Dino mengangguk-angguk. Jadi sore itu Dino dan Virgia berkeliling di dalam mini market guna mencari keperluan yang akan dibeli dengan diekori Verdyan dan Virza.

Mereka sudah selesai berbelanja ketika jam di pergelangan tangan Virgia menunjukkan pukul 17.07 WIB. Saat tiba untuk berpisah, Dino menahannya.

"Bu, jangan dulu pulang. Main dulu sama Dino ya?" Katanya memelas.

Aduh, diberi tatapan seperti itu Virgia tidak tega tapi hari sudah sore. Dia harus pulang. Kalau tidak, sebentar lagi hp-nya akan berbunyi ditelepon mamanya. Karena tadi dia bilang akan ke mini market sebentar tapi nyatanya dia lama.
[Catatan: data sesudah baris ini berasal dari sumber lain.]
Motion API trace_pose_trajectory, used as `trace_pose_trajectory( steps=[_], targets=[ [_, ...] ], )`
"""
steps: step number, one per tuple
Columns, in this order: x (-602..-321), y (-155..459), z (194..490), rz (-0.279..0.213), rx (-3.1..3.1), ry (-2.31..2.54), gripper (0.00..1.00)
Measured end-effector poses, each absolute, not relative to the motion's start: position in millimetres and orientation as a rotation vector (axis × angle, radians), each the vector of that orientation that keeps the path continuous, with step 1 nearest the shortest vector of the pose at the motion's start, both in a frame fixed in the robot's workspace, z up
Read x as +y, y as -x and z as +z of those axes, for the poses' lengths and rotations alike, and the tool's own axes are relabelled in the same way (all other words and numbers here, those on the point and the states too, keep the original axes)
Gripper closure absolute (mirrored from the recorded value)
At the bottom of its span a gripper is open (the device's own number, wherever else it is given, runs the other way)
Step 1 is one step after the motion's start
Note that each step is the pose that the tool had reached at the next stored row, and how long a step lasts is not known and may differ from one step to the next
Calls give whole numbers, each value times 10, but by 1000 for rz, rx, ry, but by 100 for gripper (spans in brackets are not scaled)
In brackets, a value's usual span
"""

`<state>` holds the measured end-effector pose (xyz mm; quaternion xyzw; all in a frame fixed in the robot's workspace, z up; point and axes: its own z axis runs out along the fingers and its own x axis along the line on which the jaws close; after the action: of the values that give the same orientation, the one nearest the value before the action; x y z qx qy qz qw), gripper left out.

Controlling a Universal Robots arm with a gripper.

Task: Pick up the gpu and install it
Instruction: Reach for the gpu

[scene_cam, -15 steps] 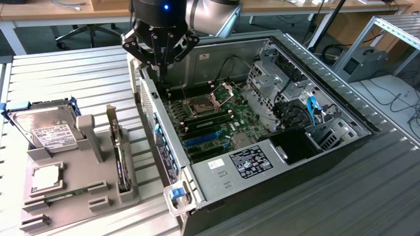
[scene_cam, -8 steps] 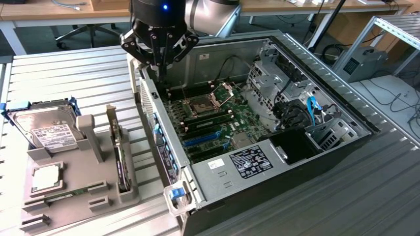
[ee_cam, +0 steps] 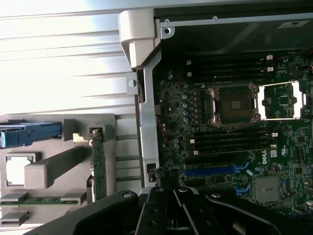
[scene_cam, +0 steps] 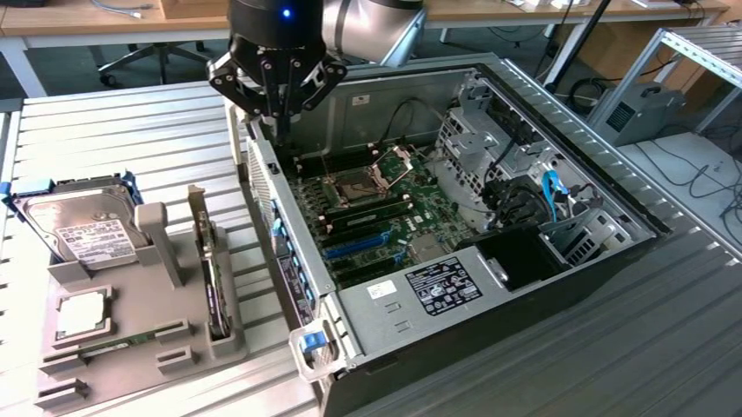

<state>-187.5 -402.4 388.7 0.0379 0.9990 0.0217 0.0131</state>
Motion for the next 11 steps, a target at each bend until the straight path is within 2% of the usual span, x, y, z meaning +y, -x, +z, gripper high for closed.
trace_pose_trajectory(
  steps=[11],
  targets=[
    [-4024,1898,3884,68,3113,-118,89]
  ],
)
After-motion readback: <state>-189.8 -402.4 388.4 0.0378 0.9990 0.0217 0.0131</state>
"Emm, gimana kalau mainnya besok aja? Kan besok kita ketemu lagi di sekolah." Bujuk Virgia.

"Iya jagoan, besok kan masih bisa bertemu sama bu guru. Sekarang bu gurunya harus pulang." Verdyan ikut membujuk. Sedangkan Virza pura-pura sibuk dengan hp-nya.

"Gak mau, pokoknya bu guru harus ikut ke rumah Dino! Huwaaa..." Dino menangis kencang. Alhasil, mereka jadi pusat perhatian di dalam mini market itu.